— PROBLEM STATEMENT —
Reproduce, unchanged, the lines between the one holding "# fill-rule: evenodd" and the last line of the records, including both ends, but no pictures.

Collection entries
=-=-=-=-=
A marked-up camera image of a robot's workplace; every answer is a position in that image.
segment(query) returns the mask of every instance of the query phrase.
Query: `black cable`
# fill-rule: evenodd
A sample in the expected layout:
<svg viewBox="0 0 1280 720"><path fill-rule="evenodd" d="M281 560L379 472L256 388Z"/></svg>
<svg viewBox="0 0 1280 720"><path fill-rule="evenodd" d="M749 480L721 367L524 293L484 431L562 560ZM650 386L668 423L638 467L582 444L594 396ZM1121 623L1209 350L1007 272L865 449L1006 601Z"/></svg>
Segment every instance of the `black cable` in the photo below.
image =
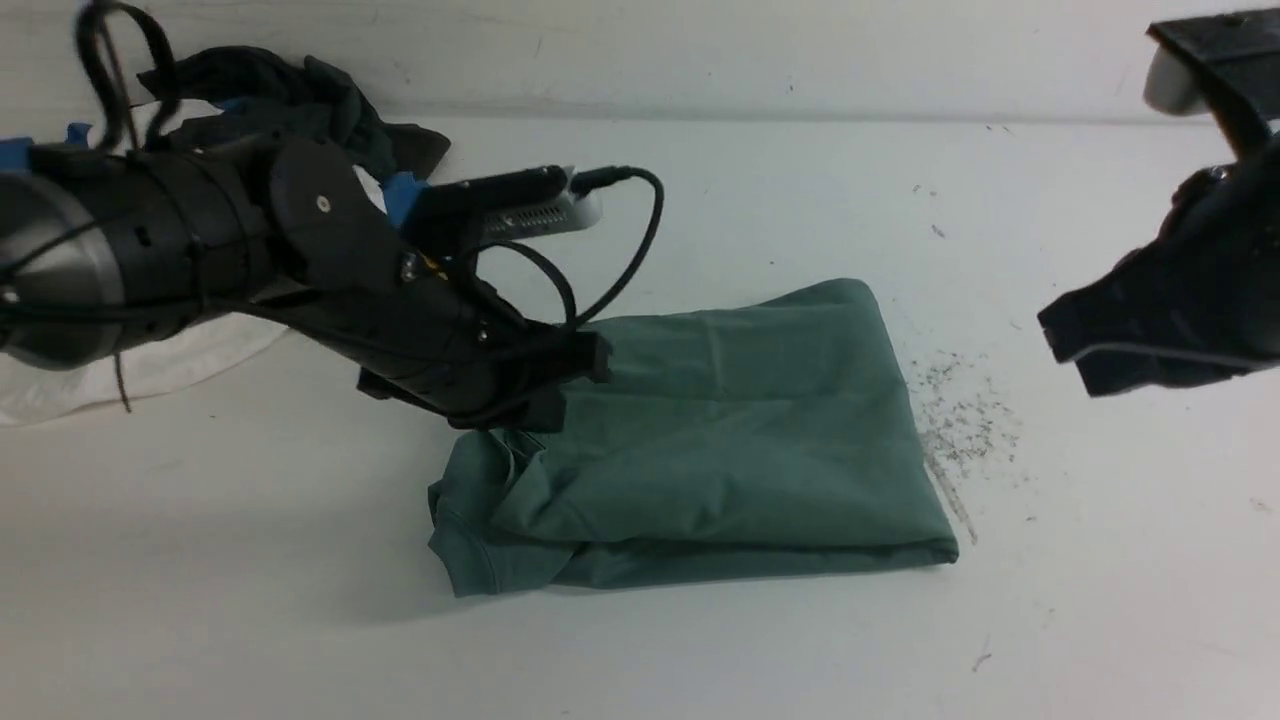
=-=-=-=-=
— EXPECTED OUTPUT —
# fill-rule: evenodd
A sample in the expected layout:
<svg viewBox="0 0 1280 720"><path fill-rule="evenodd" d="M281 560L379 472L256 388Z"/></svg>
<svg viewBox="0 0 1280 720"><path fill-rule="evenodd" d="M749 480L721 367L524 293L484 431L562 560ZM650 386L668 423L638 467L582 444L594 396ZM1121 623L1209 350L1007 272L865 449L1006 601Z"/></svg>
Segment every instance of the `black cable` in the photo below.
image =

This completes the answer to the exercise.